We had the call later that evening to say she had passed peacefully away at 10.34 pm.  I believe she had waited until we were all together.

I cherish having visited her every day the weeks at the end.  My daughter and I played her favourite hymns on her iPhone and watched her tears.  We played her favourite music and sang along (out of tune but no matter it was fun).

She was no longer able to swallow, so she had no food for weeks, and finally she could no longer have liquids.  Every day the nurse and doctor would say “it won’t be long now, she may pass tonight”, and the next day there she would be defiantly showing she was not ready to go.  Fourteen days she continued without any liquid, and everyone was amazed by her stubbornness, and strength of character to fight to stay with us.

One of the nurses sat down with me and explained how they knew she was not in any pain, at the end I don’t think she was, before I am still not sure.  Her death was natural without any pain relief so I am sure she was aware of her last day with us all.  Yes, I can now see that perhaps it is easier for us to want her to be given pain relief just in case, but then it could have changed her perception of her final hours.  So have I been wrong?    No; my view now is that a small amount of morphine ‘as and when’ may have been better when the sores were painful.  But, then at the end when she had no pain = nothing.

The carers thought she was lucky they said, most people never have visitors.

I designed and created the Order of Service on my laptop, and my brother had it printed up.    We found a poem that my mother had cut out and stuck in her book and I read that at her funeral.  We had no flowers apart from a single spray that lay across the coffin from the family; blue irises and white – roses, chrysanthemums and others.  Instead of flowers my Dad wanted donations to ALZHEIMER’S RESEARCH UK if people wished.   Thank you Dad x

She is gone

You can shed tears that she is gone
Or you can smile because she has lived
You can close your eyes and pray that she will come back
Or you can open your eyes and see all that she has left

Your heart can be empty because you can’t see her
Or you can be full of the love that you shared

You can turn your back on tomorrow and live yesterday
Or you can be happy for tomorrow because of yesterday

You can remember her and only that she is gone
Or you can cherish her memory and let it live on
You can cry and close your mind, be empty and turn your back
Or you can do what she would want: smile, open your eyes, love and go on.

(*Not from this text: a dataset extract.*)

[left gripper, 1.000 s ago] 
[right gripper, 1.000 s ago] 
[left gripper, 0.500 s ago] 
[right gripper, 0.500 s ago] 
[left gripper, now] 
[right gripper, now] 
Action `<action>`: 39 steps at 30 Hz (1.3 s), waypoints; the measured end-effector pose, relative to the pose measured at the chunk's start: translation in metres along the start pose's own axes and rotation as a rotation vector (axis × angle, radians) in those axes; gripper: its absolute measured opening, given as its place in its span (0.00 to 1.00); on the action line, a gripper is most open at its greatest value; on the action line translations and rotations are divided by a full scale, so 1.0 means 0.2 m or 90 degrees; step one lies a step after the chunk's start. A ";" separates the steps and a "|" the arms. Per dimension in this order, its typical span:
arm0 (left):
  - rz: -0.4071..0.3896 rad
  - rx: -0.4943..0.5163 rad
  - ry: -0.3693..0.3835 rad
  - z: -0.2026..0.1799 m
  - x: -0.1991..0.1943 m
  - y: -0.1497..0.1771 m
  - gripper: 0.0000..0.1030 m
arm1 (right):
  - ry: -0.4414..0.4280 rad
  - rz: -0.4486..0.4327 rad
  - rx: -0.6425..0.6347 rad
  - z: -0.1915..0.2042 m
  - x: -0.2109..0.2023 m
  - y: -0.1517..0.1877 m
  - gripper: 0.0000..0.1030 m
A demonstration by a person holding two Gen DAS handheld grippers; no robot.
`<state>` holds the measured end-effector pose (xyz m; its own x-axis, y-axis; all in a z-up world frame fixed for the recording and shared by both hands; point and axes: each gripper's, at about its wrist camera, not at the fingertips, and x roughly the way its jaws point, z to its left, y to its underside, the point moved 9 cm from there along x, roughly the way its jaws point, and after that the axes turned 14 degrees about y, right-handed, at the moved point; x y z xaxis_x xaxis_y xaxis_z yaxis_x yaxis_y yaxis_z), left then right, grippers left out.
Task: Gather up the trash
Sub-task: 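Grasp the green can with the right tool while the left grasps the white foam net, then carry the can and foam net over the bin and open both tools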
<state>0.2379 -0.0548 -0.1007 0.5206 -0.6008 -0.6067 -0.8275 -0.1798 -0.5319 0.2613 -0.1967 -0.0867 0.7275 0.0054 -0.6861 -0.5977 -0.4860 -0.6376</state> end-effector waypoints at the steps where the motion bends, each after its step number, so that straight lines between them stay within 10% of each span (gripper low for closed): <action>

Written: 1981 David Harkins 1959 -Silloth, Cumbria, UK

(This is also the poem that the Queen chose to be read at her mother, the Queen Mother’s funeral which is why my Mum loved it as she was a staunch royalist)

I am glad I had time to make my peace with my Mum, I am glad I had time to sit with her, talk to her and be back in my family.  I am glad I witnessed the end of her dementia, it has left me feeling comforted with my own dementia.

A new chapter with my family now begins.  I need to visit my Dad on a more frequent basis to support him, and do my part in taking care of him to stop my sister from mentally ‘abusing’ him.    This scares me because staying strong and being capable takes more effort than I think people realise.  Still, it’s what we do isn’t it?